List, from the lines below, each one with "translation" in it.

# # # # #

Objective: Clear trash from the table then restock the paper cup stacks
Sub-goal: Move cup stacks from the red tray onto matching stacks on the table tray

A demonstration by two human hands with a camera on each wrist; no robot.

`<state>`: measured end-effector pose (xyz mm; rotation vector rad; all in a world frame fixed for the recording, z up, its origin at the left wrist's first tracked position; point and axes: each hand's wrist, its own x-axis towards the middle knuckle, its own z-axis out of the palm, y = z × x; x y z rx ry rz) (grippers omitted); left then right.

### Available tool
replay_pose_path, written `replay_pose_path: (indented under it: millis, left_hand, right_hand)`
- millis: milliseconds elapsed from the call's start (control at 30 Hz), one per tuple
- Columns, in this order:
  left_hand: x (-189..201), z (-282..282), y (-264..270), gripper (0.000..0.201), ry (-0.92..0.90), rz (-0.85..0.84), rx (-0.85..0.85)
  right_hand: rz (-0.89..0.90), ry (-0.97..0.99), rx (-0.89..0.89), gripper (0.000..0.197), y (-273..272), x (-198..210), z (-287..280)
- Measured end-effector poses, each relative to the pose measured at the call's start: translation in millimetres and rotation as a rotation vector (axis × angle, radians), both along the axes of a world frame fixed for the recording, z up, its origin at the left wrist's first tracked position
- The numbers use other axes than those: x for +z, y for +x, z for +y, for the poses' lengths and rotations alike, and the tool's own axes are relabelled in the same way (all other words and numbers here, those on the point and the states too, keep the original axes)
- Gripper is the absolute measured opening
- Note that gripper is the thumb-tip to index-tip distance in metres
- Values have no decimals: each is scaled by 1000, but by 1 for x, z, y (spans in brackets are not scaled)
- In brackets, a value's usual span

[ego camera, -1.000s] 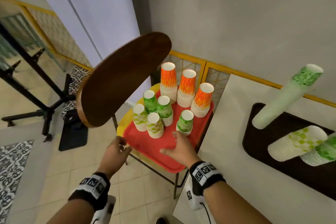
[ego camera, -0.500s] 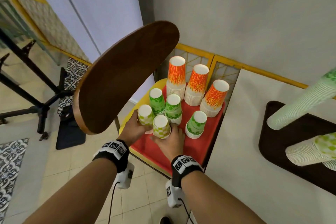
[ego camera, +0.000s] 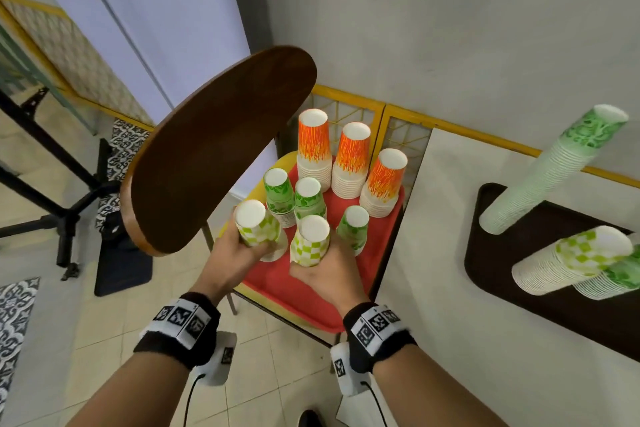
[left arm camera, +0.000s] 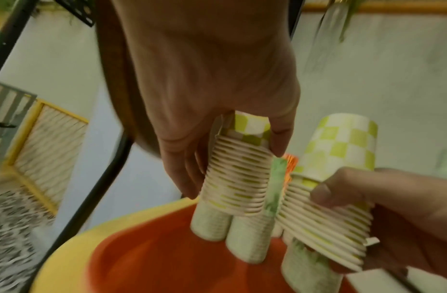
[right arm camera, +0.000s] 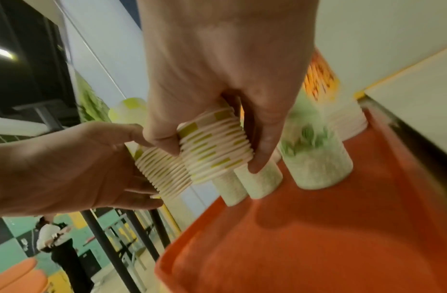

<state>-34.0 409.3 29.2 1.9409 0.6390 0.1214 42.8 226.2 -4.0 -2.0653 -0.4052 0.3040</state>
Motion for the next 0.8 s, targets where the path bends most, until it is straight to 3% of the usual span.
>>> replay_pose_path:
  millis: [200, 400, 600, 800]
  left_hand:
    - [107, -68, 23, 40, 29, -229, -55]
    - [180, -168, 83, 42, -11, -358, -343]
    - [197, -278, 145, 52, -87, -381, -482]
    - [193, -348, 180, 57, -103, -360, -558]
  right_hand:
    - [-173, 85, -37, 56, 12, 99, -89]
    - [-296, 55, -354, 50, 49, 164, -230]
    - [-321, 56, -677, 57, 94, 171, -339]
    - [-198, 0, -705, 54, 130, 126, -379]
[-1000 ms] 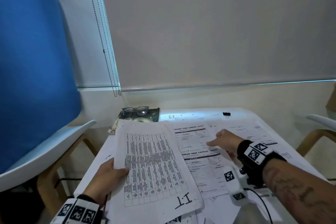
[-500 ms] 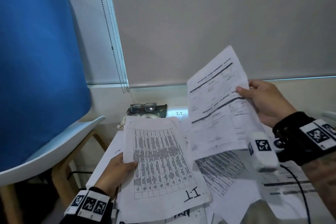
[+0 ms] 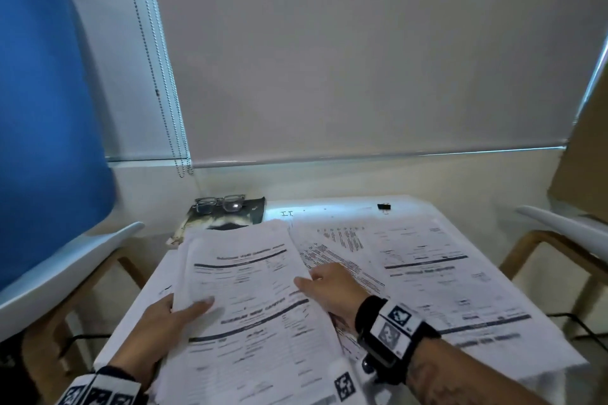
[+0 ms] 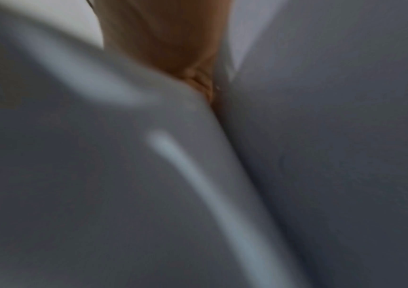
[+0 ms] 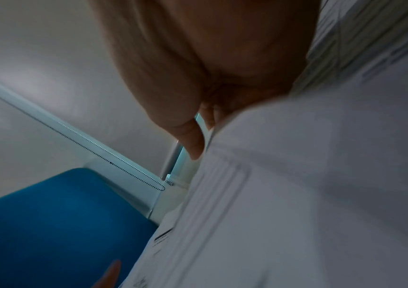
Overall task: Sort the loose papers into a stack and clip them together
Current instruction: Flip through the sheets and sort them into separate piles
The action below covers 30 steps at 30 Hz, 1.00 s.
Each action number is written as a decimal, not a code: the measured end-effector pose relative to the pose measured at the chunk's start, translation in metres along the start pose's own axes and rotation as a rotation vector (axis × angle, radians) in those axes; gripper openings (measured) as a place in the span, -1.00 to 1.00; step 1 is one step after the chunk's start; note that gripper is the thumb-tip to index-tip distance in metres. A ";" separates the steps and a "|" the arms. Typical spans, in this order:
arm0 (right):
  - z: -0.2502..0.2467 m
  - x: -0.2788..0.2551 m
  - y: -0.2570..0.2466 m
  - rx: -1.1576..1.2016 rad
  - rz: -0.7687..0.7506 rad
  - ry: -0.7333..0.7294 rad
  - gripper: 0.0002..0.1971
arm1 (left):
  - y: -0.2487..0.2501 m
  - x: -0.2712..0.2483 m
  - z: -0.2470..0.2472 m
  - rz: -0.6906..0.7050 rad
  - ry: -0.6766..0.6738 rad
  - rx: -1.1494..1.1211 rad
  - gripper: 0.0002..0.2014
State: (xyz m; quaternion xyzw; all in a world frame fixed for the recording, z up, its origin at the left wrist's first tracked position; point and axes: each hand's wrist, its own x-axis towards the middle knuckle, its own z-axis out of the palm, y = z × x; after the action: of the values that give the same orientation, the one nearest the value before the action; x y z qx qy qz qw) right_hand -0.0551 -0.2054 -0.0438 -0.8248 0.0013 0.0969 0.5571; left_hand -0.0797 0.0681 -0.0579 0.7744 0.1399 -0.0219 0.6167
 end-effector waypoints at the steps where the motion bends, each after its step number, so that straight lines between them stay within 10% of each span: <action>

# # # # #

- Answer space:
- Measured end-effector poses, each relative to the pose measured at the call's start: translation in millimetres and rotation as a rotation vector (axis × angle, radians), both along the axes of a world frame fixed for the recording, z up, its origin at the left wrist's first tracked position
Each action number is written as a decimal, not a code: the measured end-effector pose relative to the pose measured at the chunk's start, translation in metres along the start pose's own axes and rotation as a rotation vector (axis × angle, radians) in those axes; gripper openings (measured) as a place in the span, -1.00 to 1.00; step 1 is one step after the chunk's start; note that gripper is the thumb-tip to index-tip distance in metres. A ";" separates the steps and a "|" the arms. Typical spans, in this order:

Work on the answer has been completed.